Highlights of the study’s findings on AAA enforcement of the Consumer Due Process Protocol:
- A substantial majority of consumer arbitration clauses in the sample (76.6 percent) fully complied with AAA’s Consumer Due Process Protocol (which sets out fairness standards for consumer arbitrations) when the case was filed.
- In the 98.2 percent of cases reviewed by the AAA, the arbitration clause either complied with the Consumer Due Process Protocol or the non-compliance was identified and responded to by the AAA.
- The AAA refused to administer a number of consumer cases in 2007 (likely 9.4 percent of AAA’s total consumer caseload) because of protocol violations by businesses.
- AAA’s protocol compliance review resulted in a number of businesses modifying arbitration clauses to make them consistent with the Protocol.
“The report is in keeping with the Searle Civil Justice Institute’s mission to produce timely research that is useful to policymakers, judges and practitioners,” said Henry Butler, executive director of the Searle Center on Law, Regulation, and Economic Growth.
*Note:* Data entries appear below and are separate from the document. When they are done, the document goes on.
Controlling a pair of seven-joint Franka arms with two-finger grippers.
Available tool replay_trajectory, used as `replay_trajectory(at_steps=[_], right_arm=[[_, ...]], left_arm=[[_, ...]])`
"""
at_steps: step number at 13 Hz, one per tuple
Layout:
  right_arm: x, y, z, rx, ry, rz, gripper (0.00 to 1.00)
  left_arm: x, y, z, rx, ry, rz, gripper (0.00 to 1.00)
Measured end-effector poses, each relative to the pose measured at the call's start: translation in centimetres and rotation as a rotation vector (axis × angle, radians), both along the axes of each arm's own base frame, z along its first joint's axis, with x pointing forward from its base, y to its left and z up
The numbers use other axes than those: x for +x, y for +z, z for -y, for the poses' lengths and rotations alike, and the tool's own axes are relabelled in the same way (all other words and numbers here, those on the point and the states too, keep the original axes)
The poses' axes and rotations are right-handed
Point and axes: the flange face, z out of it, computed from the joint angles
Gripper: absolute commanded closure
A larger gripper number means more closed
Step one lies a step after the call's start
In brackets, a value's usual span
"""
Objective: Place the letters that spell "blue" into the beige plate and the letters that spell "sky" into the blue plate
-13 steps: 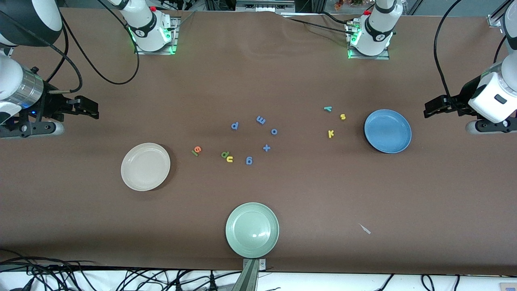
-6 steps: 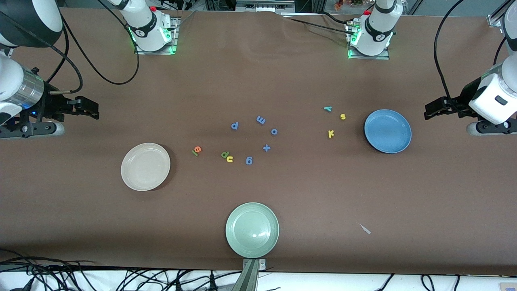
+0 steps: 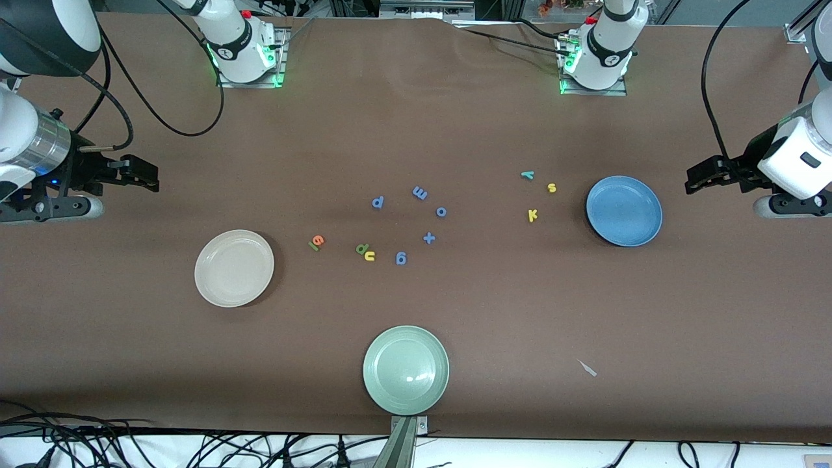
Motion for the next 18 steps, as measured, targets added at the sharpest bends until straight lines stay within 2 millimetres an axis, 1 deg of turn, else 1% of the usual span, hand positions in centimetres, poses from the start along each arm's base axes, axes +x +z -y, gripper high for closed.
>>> replay_trajectory(at_steps=[14, 18], right_arm=[[0.0, -0.5, 0.0, -0.001, 0.0, -0.012, 0.0], [0.0, -0.6, 0.0, -0.002, 0.0, -0.014, 0.0]], left_arm=[[0.0, 0.3, -0.1, 0.0, -0.003, 0.006, 0.0], [0.1, 1.0, -0.1, -0.001, -0.004, 0.023, 0.0]])
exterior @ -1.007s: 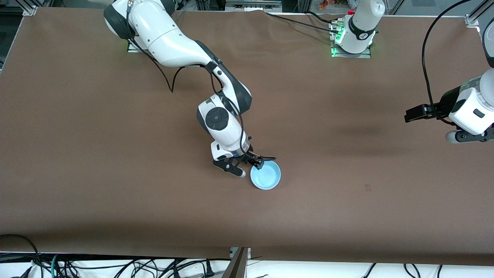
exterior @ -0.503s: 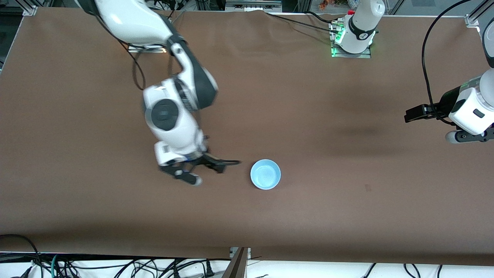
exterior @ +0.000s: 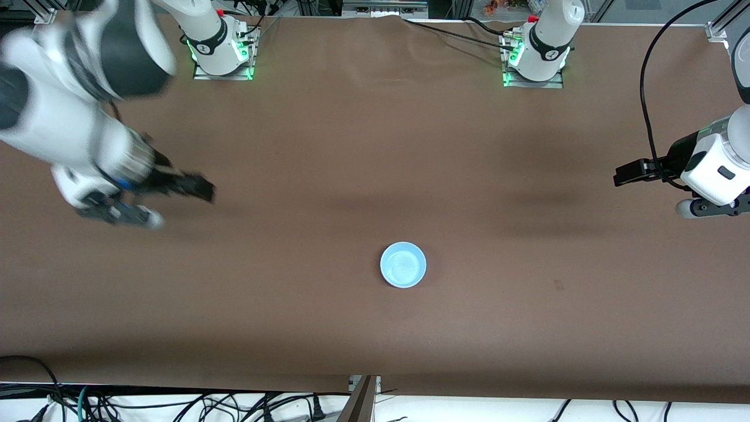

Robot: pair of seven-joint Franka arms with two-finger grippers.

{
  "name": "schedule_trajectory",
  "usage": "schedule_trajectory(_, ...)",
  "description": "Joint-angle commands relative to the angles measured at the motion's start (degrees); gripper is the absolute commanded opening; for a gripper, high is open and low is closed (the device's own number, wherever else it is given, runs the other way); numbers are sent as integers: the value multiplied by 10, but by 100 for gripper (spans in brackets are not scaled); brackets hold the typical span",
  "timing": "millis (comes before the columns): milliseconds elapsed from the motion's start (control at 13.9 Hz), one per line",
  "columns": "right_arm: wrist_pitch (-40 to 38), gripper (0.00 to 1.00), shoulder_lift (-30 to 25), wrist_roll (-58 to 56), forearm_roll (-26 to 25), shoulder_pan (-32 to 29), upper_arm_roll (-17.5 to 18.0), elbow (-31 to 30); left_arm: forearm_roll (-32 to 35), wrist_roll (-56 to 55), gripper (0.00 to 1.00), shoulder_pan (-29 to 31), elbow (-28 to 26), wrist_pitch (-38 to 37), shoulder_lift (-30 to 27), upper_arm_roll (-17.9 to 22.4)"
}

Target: Stack pink and blue bowls on white bowl

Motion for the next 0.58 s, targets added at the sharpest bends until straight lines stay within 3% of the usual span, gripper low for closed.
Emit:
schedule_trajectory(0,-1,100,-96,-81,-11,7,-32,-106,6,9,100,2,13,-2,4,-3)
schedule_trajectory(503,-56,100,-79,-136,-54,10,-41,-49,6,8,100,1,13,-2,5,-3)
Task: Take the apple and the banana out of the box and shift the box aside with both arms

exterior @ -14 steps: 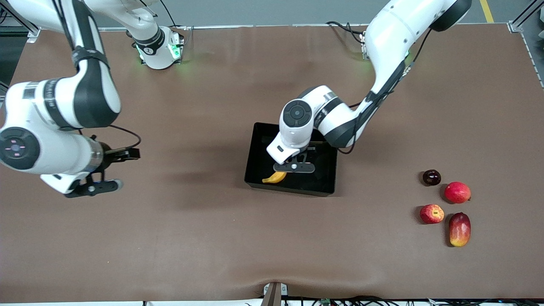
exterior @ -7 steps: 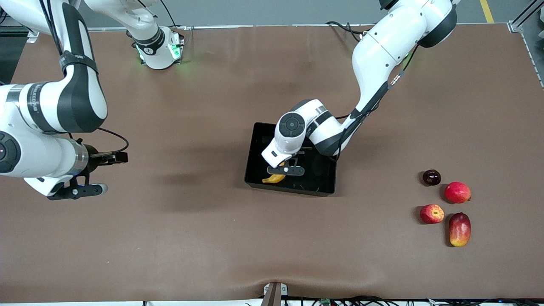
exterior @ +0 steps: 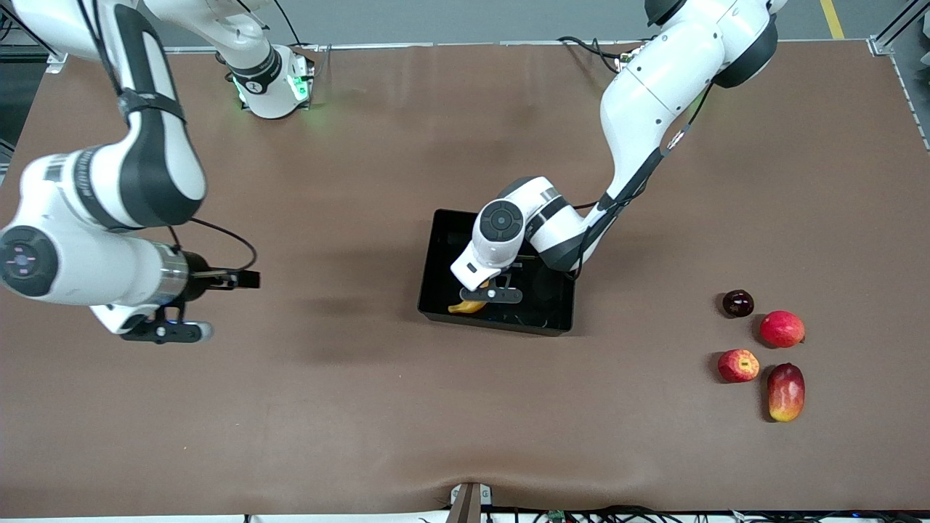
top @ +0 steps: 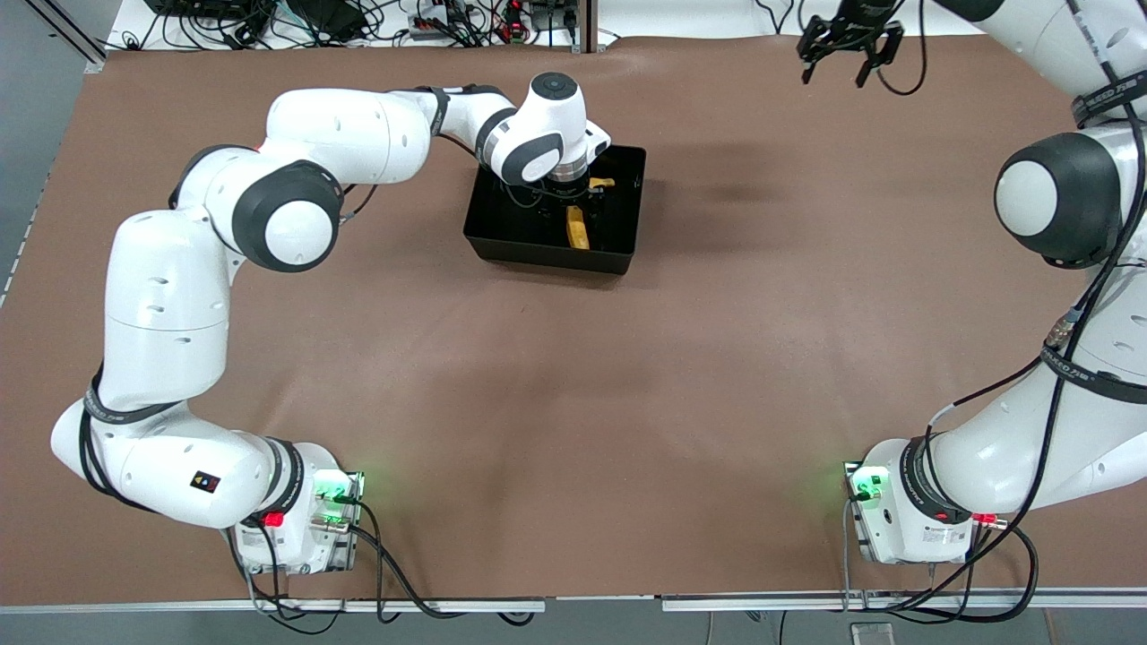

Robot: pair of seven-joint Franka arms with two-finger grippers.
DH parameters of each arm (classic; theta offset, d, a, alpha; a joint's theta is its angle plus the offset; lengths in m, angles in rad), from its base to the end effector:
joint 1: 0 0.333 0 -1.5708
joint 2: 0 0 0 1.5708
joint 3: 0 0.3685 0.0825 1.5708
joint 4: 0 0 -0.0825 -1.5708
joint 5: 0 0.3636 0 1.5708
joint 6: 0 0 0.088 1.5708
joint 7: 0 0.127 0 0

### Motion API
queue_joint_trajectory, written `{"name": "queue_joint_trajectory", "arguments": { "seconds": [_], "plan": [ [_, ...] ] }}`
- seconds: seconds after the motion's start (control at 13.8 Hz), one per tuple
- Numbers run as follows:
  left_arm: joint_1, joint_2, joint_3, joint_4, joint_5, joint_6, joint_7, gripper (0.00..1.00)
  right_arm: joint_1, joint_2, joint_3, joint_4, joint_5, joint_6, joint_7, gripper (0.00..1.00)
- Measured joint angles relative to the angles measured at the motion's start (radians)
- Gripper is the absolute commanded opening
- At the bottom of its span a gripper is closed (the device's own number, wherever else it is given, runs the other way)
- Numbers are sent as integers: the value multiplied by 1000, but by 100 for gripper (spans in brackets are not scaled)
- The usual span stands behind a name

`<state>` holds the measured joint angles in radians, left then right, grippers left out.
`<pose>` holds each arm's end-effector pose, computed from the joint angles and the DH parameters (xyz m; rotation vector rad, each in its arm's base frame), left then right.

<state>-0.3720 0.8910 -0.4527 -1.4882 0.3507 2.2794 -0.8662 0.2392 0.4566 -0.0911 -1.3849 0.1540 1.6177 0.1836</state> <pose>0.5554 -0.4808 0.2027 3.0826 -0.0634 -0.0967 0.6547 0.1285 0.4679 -3.0458 0.0839 0.3629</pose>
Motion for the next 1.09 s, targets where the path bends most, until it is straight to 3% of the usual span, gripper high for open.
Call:
{"name": "queue_joint_trajectory", "arguments": {
  "seconds": [0.07,0.36,0.65,1.09],
  "plan": [
    [0,0,0,2,1,0,0,0,12,2,1,-15,1,13,16,100],
    [0,-1,0,15,3,3,0,0,66,10,3,-105,27,122,115,100],
    [4,-20,0,38,14,4,0,0,105,14,4,-126,28,167,153,100],
    [30,-158,4,47,22,-30,0,0,132,14,7,-145,36,182,190,100]
  ]
}}
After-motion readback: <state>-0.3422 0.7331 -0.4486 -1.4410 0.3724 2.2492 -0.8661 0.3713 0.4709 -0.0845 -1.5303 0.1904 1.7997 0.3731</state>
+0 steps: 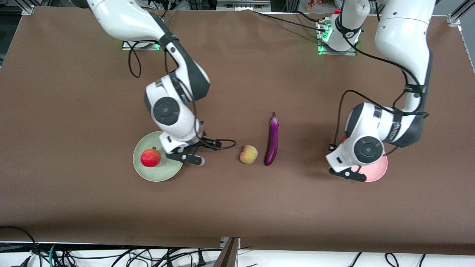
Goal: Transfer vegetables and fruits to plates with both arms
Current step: 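Release the apple with the right gripper while the left gripper lifts the chili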
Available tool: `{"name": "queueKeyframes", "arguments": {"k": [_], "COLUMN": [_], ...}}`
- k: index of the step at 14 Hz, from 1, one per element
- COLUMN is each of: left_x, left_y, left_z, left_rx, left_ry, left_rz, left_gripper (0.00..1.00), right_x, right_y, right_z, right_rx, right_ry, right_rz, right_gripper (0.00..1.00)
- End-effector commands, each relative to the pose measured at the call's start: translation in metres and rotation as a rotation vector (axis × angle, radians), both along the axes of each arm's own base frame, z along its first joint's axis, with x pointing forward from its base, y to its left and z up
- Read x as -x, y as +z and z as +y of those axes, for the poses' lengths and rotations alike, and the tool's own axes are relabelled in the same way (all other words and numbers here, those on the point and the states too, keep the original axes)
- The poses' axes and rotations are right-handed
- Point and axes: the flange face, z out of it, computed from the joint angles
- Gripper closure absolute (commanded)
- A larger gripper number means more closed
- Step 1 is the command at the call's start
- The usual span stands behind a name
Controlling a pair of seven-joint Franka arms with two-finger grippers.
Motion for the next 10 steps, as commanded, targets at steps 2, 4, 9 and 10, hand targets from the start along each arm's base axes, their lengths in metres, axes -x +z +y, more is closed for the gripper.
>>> {"name": "queueKeyframes", "arguments": {"k": [2,4,9,10], "left_x": [-0.013,-0.011,-0.007,-0.004], "left_y": [-0.025,-0.037,-0.024,-0.017], "left_z": [0.061,0.071,0.038,0.026], "left_rx": [0.047,0.063,0.097,0.132], "left_ry": [-0.155,-0.177,-0.183,-0.168], "left_rz": [0.0,0.012,0.029,0.045], "left_gripper": [0.71,0.39,0.0,0.0], "right_x": [0.021,0.028,0.028,0.025], "right_y": [-0.031,-0.049,-0.075,-0.081], "right_z": [0.067,0.092,0.117,0.114], "right_rx": [-0.062,-0.108,-0.182,-0.179], "right_ry": [-0.137,-0.183,-0.199,-0.199], "right_rz": [-0.055,-0.095,-0.173,-0.188], "right_gripper": [0.01,0.01,0.0,0.01]}}
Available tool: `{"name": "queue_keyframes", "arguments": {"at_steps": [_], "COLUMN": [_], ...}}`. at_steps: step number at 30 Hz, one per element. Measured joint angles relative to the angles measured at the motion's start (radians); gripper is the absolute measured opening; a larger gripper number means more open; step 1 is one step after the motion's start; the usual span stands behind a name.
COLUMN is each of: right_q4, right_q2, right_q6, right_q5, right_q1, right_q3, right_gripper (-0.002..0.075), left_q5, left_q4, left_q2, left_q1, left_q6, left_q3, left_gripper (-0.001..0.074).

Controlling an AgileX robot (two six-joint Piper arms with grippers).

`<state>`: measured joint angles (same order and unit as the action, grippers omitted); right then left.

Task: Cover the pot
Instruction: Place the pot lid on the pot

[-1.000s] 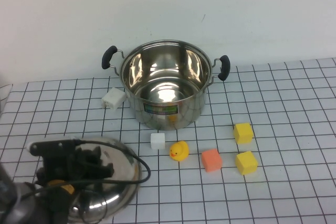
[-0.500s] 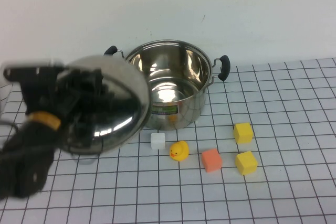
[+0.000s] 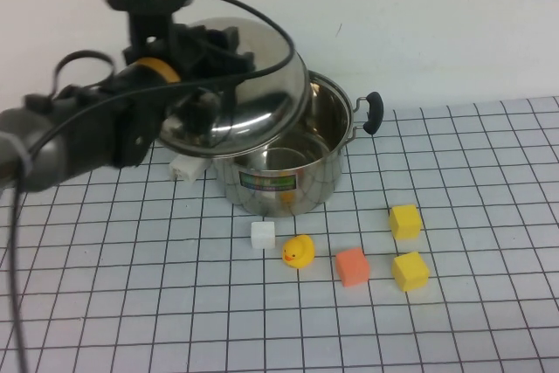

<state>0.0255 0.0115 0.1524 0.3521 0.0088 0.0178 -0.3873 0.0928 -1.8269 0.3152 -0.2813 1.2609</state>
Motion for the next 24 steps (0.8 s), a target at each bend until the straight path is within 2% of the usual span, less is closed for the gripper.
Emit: {"name": "queue_keyframes", "arguments": {"at_steps": [6,12,18,24], "right_q4": [0.0,0.0,0.0,0.0], "right_q2": [0.0,0.0,0.0,0.0], "right_q6": [0.0,0.0,0.0,-0.002], "right_q5": [0.0,0.0,0.0,0.0], "right_q1": [0.0,0.0,0.0,0.0], "right_q3": [0.0,0.0,0.0,0.0], "right_gripper": [0.0009,0.0009,0.0009,0.0009], "left_q5": [0.088,0.109,0.111,0.079], "left_q4": [0.057,0.104,0.112,0.114], "left_q2": [-0.173,-0.299,-0.386,-0.431], "left_q1": [0.027,0.049,0.056,0.056], "left_q6": [-0.03,-0.036,-0.048,-0.054], "left_q3": [0.208,0.338,0.44,0.455], "left_gripper": [0.0312,0.0312,0.0312,0.0312]}}
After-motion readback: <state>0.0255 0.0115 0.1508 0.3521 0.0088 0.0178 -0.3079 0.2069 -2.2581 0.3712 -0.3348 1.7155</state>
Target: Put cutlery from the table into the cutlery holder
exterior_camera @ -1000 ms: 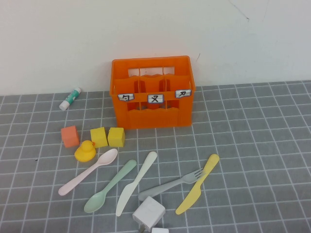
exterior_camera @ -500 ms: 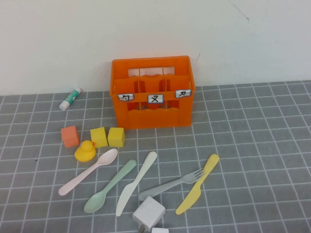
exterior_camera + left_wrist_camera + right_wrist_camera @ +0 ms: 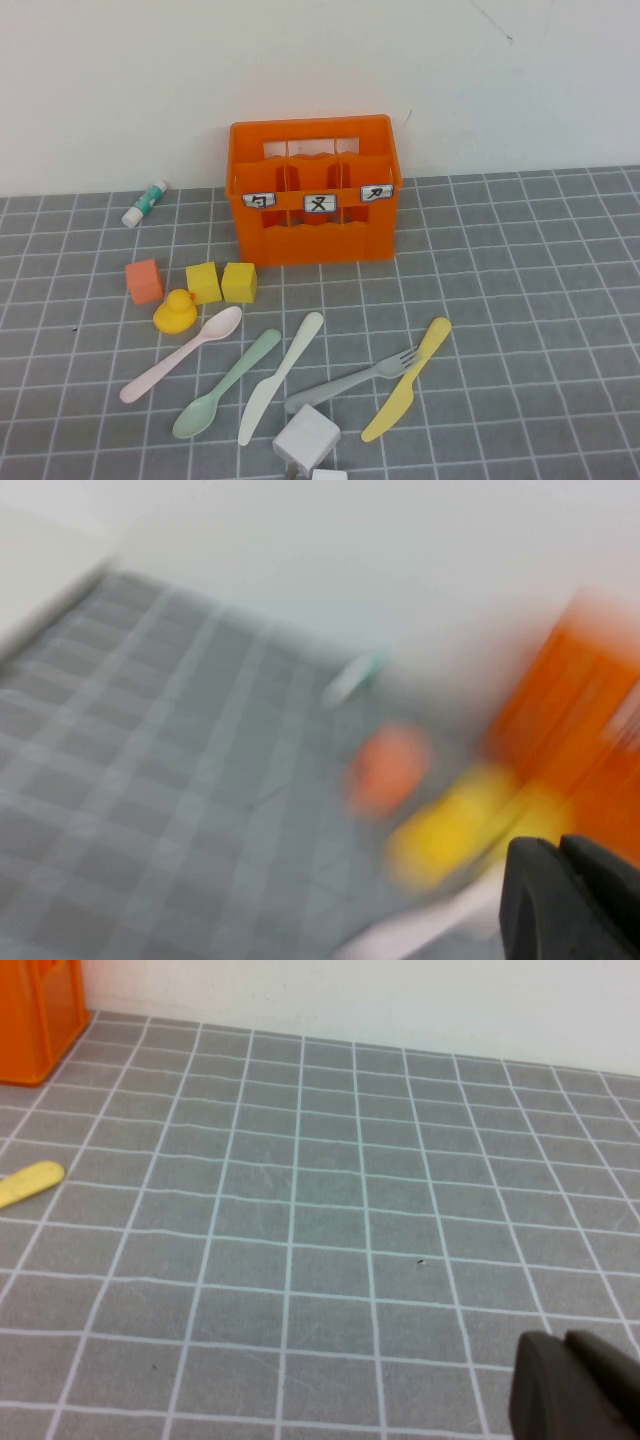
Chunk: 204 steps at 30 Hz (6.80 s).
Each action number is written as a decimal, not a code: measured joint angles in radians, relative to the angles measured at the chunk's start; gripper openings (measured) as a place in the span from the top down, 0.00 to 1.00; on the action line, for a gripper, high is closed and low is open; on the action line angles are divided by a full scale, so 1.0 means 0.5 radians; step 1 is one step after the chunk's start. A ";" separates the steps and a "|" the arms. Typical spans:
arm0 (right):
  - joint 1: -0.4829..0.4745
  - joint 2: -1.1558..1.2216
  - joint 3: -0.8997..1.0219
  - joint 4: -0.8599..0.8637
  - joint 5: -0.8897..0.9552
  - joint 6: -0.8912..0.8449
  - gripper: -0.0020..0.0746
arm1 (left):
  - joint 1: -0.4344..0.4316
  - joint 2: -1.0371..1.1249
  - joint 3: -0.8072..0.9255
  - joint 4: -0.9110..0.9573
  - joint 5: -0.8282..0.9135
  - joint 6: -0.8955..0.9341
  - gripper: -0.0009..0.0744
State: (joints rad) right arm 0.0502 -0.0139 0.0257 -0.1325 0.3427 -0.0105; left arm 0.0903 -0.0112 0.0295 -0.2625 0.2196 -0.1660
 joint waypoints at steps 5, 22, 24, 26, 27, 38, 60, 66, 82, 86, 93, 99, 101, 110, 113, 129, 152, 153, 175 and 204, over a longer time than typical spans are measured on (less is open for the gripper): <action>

The primary dataset examined for the study consists of 301 AAA consumer arbitrations that were closed by an award between April and December 2007. This sample of cases was then coded for approximately 200 variables describing various aspects of the arbitration process, including characteristics of the arbitration clause. In addition, when possible a broader AAA dataset comprising all consumer cases closed between 2005 and 2007 was utilized. The data were analyzed using standard statistical methods in order to describe and evaluate consumer arbitrations as administered by the AAA.
View the full report: http://www.SearleArbitration.org
Founded in early 2008 as a division of the Searle Center on Law, Regulation, and Economic Growth, the Searle Civil Justice Institute (SCJI) aims to become the preeminent national source of large scale, empirical studies on public policy issues related to our nation’s civil justice system. The Searle Center was founded in 2006 as a unit of Northwestern University School of Law with a generous grant from the late Daniel C. Searle, longtime philanthropist and Northwestern University trustee.